The complexity of Sorting a Binary Tree

Introduction

A binary tree is a data structure, that is, a way of storing information in an organized form. Knuth defines them as follows:

A binary tree is a finite set of nodes that either is empty or consists of a root and two disjoint binary trees called the left and the right subtrees of the root.

The generic structure of a binary tree is:

  A
 / \
B   C
   / \
  D   E
     / \
    F   G
   / \ / \
  H  L M  N

There are of course non-binary trees. However, it is important to note that a binary tree is not a special case of a tree, but is a different concept. For example, trees

  A   A
 /     \
B       B

are identical when considered as ordinary trees but different when analyzed as binary trees.

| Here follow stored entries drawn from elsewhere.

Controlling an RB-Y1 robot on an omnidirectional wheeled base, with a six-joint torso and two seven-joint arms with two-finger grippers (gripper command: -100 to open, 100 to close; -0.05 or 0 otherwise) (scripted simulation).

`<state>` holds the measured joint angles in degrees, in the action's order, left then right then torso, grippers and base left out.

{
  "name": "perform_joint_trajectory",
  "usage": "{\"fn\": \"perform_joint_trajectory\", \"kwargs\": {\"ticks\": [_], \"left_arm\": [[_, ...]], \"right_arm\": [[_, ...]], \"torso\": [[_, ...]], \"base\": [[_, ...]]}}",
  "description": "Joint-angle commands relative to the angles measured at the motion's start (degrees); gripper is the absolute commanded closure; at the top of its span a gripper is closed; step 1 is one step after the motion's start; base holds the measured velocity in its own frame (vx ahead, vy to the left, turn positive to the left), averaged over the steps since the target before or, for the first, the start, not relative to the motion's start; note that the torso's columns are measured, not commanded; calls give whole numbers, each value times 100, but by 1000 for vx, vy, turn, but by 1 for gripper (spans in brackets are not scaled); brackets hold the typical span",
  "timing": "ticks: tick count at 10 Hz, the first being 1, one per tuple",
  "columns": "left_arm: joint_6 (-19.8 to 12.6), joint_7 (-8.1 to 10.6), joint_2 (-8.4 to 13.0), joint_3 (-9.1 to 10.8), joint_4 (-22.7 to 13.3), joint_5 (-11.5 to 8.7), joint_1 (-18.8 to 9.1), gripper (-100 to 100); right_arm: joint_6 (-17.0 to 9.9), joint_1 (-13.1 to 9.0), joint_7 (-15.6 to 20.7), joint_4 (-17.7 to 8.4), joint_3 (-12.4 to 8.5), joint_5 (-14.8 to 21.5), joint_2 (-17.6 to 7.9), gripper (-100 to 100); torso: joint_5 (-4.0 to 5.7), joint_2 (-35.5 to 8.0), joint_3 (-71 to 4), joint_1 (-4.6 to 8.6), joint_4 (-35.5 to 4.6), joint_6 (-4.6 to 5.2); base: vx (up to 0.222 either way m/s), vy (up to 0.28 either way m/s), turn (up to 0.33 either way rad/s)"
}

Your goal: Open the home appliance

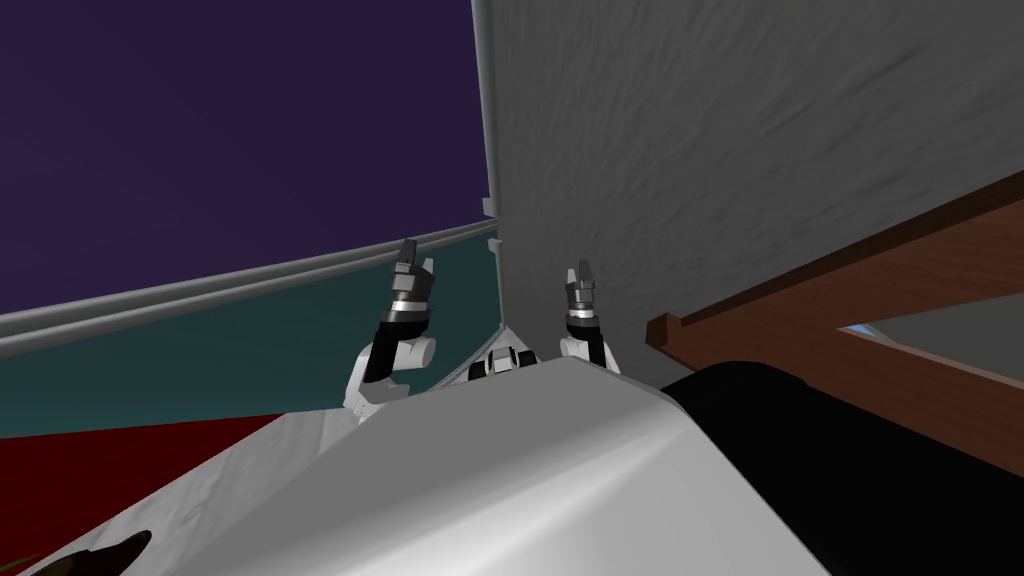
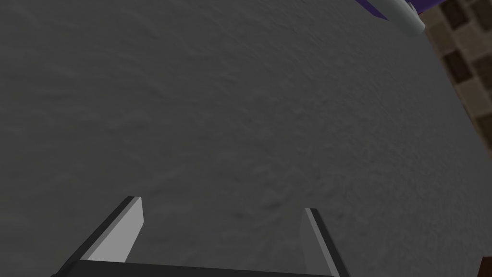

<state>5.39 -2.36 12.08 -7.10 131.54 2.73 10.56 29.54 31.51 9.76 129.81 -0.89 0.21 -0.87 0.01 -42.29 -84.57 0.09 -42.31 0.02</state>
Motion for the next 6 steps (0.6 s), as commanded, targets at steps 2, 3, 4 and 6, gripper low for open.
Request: {"fn": "perform_joint_trajectory", "kwargs": {"ticks": [2, 3, 4, 6], "left_arm": [[-598, -82, 93, -82, 31, -55, -508, -100], [-682, -82, 93, -82, 31, -55, -508, -100], [-893, -124, 132, -125, 49, -79, -755, -100], [-1200, -166, 172, -168, 65, -104, -974, -100]], "right_arm": [[-4, 4, -3, -7, 12, 2, -2, 0], [-6, 4, -5, -10, 20, 4, -4, 0], [-8, 6, -6, -14, 28, 6, -5, 0], [-10, 6, -8, -16, 33, 7, -6, 0]], "torso": [[1, 0, -1, 5, -1, 3], [2, 0, 0, 8, -1, 8], [2, -2, 1, 10, -2, 6], [16, 16, -15, 25, -5, 18]], "base": [[9, 2, -35], [9, 1, -27], [4, -5, -22], [3, -2, -49]]}}
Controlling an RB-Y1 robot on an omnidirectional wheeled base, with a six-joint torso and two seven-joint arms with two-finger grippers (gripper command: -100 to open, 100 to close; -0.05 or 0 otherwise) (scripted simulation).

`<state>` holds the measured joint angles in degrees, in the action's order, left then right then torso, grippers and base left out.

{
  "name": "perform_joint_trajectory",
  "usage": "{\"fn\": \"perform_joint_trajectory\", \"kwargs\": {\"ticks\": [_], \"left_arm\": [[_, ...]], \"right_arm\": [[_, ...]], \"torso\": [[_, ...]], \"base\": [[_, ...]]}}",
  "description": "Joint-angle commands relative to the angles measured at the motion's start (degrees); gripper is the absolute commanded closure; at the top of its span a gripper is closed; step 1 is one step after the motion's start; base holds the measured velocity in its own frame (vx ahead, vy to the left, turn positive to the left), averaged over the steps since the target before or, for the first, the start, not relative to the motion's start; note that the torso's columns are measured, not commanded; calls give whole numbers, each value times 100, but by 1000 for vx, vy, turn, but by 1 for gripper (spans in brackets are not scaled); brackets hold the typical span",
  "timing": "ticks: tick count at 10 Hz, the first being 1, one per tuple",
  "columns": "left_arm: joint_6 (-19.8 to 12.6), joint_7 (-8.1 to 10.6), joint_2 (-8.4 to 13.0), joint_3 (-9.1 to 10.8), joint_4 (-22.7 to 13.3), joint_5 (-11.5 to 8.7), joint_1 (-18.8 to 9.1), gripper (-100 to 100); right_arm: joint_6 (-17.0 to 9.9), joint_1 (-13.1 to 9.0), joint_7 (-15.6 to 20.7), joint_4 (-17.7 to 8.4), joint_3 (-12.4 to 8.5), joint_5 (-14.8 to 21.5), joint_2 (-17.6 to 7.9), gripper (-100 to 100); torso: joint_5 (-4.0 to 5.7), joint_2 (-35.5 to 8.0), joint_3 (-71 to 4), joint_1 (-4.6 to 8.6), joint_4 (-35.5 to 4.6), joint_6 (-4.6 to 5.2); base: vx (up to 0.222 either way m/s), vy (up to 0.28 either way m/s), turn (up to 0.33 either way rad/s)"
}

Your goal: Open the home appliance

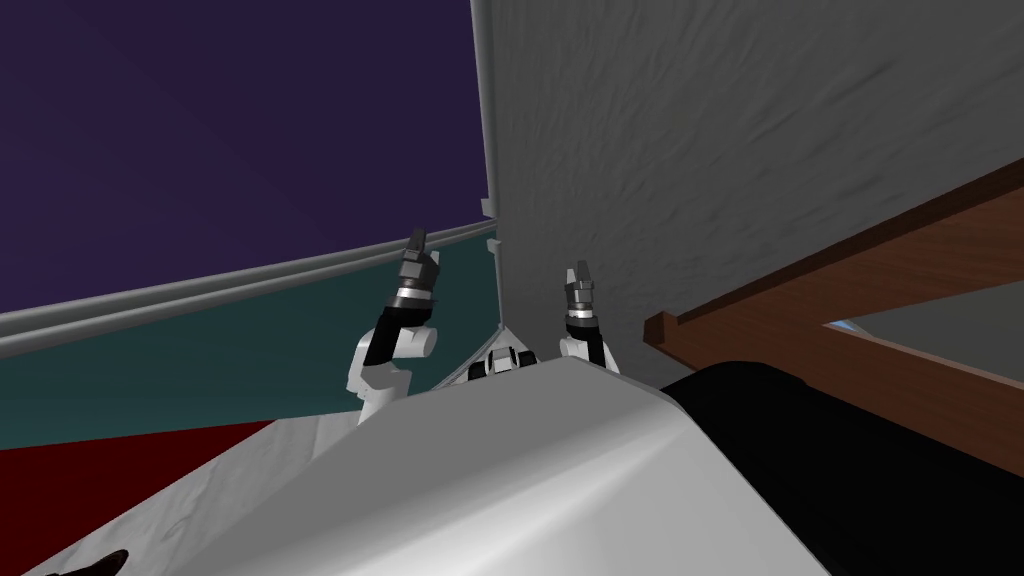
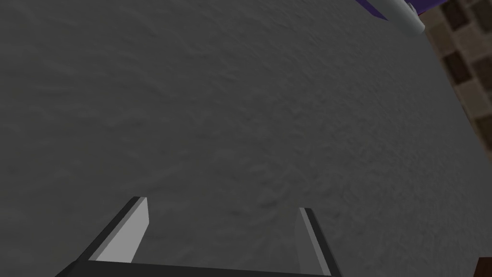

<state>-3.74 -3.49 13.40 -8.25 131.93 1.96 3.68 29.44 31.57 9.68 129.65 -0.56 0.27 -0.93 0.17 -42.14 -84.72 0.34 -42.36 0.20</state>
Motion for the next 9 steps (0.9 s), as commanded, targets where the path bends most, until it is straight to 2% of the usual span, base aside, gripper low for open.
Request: {"fn": "perform_joint_trajectory", "kwargs": {"ticks": [1, 2, 3, 4, 5, 6, 7, 8, 9], "left_arm": [[-386, -53, 40, -53, 26, -27, -321, -100], [-570, -96, 84, -97, 38, -53, -549, -100], [-705, -96, 84, -97, 38, -53, -580, -100], [-877, -140, 131, -141, 45, -79, -819, -100], [-1027, -140, 131, -141, 45, -79, -843, -100], [-1194, -185, 183, -185, 48, -106, -1097, -100], [-1345, -185, 183, -185, 48, -106, -1109, -100], [-1498, -229, 239, -230, 44, -133, -1333, -100], [-1664, -229, 239, -230, 44, -133, -1379, -100]], "right_arm": [[0, 0, 0, 0, 0, 0, 0, 0], [-1, 5, -2, -5, 11, 2, -2, 0], [-2, 6, -3, -6, 12, 3, -2, 0], [-2, 9, -3, -8, 17, 4, -3, 0], [-5, 16, -5, -16, 27, 6, -5, 0], [-8, 23, -6, -23, 33, 7, -6, 0], [-11, 28, -8, -29, 42, 9, -8, 0], [-13, 32, -9, -35, 49, 11, -9, 0], [-16, 35, -11, -40, 60, 14, -11, 0]], "torso": [[-8, 2, 2, -12, 8, -12], [-15, -1, 3, -19, 7, -14], [-11, 7, -4, -18, 6, -9], [-15, 4, 0, -23, 9, -16], [-17, -1, 2, -20, 5, -14], [-18, -6, 5, -19, 3, -18], [-17, -9, 8, -17, 2, -15], [-17, -11, 10, -17, 3, -15], [-15, -13, 11, -13, 2, -10]], "base": [[14, 0, -30], [9, -3, -45], [16, -2, -44], [14, 3, -53], [11, 3, -27], [9, 0, -38], [9, 2, -26], [12, 0, -53], [11, 0, -28]]}}
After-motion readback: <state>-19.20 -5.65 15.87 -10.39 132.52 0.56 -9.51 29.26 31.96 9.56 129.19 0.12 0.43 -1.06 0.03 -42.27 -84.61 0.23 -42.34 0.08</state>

In a binary search tree, each node is identified by a key, which is stored respecting the following property:

Let \(x\) be a node of a binary tree. If \(y\) is a node in the left subtree of \(x\) then \(key[y]\leq key[x]\). If \(y\) is a node in the right subtree of \(x\), then \(key[y]\geq key[x]\).

Basic operations in binary search trees

Suppose a set of data, for example, a database \(D\) which contains information in ASCII format. Each row or record in the database is made up of a series of distinct fields or information identified by a key. Let \(n\) be the number of records of the database, each consisting of \(N\) fields. Then, we have a key field and \(N-1\) fields containing the associated information. Suppose that the key is unique for each record. It is possible to store \(D\) organized as a binary search tree based on the property mentioned above.

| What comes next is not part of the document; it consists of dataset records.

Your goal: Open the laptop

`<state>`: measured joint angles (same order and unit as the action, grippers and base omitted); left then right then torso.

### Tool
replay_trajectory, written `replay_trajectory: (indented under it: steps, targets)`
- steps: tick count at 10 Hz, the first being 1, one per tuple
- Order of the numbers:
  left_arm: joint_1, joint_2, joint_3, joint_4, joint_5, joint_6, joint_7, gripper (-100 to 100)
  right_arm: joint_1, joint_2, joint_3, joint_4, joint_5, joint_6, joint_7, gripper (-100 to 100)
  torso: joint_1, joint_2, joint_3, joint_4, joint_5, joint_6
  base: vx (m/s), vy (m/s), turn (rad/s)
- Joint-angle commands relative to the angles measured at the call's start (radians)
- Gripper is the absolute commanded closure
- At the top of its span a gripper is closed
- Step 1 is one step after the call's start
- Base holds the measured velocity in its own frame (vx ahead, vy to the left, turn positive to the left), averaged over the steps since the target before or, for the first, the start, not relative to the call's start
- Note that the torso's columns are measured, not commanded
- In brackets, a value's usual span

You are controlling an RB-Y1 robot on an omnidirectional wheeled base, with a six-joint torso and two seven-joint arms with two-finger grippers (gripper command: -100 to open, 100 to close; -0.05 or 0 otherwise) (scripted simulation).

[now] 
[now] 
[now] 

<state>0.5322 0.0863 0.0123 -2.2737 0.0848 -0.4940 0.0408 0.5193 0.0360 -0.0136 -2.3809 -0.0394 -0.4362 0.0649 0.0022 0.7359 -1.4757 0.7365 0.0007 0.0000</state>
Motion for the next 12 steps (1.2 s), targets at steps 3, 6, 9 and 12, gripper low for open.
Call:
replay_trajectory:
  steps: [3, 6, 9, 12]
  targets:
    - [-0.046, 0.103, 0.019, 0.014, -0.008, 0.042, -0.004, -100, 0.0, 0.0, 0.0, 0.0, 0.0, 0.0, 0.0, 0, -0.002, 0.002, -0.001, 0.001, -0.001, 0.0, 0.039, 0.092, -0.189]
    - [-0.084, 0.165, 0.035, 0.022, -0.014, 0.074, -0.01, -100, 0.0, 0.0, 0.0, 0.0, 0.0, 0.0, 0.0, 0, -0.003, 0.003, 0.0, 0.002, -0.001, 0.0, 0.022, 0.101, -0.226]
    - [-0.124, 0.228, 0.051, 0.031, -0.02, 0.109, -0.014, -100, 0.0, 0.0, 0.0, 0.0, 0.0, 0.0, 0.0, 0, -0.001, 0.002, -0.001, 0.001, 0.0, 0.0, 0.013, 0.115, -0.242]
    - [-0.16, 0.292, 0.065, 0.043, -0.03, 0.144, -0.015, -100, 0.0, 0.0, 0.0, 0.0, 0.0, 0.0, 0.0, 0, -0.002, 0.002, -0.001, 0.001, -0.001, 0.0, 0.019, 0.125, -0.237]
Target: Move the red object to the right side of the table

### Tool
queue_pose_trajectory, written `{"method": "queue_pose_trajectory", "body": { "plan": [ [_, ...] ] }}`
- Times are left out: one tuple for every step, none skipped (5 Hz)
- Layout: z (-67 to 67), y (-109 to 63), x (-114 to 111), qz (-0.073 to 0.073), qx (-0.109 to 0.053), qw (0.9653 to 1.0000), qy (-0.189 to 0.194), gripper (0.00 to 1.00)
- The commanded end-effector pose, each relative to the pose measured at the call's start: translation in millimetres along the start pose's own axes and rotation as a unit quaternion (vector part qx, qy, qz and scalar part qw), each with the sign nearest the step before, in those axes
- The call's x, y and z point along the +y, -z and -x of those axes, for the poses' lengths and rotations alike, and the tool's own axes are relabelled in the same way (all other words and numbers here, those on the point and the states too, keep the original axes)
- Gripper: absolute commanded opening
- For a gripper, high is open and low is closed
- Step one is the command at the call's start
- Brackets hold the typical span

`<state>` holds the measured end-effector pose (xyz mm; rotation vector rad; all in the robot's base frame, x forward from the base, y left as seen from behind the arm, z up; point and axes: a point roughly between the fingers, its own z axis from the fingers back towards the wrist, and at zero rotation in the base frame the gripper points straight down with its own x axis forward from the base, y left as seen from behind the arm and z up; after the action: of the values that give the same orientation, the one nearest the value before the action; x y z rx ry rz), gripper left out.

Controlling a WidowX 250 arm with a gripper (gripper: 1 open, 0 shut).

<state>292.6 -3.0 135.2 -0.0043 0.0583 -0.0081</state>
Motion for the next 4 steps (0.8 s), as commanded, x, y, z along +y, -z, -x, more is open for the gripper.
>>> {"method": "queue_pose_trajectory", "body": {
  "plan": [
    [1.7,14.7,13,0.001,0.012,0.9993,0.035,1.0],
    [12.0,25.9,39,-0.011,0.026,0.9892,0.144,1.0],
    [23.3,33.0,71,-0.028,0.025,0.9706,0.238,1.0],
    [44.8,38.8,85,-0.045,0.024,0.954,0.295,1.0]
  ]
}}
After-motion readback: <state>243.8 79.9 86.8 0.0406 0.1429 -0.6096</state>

Basic or primitive operations in the binary search trees are SEARCH, MINIMUM, MAXIMUM, PREDECESSOR, SUCCESSOR, INSERT, and DELETE. Computational complexity depends on the concept of tree height \(h\), which we can informally define as the number of levels of which the tree is composed. We will illustrate this concept using as an example the SEARCH operation.

Suppose we have a key \(k\) and we want to retrieve the associated fields of \(D\) for \(k\). The problem consists in the identification of the node \(x\) such that \(key [x] = k\). So, we move into the tree, starting from the root node, comparing our key with the keys of the nodes we visit. Note that each move involves the descent of a level in the tree. If the key is unique, it should be clear to the reader that the computational complexity of the search is at most equal to \(h\) and the search can be done in time \(O (h)\). This behavior is also satisfied by the other primitive operations, so we have the following important and intuitive result:

Theorem 1. SEARCH, MINIMUM, MAXIMUM, PREDECESSOR, SUCCESSOR, INSERT and DELETE operations can be performed in a search binary tree of height \(h\) in time \(O (h)\).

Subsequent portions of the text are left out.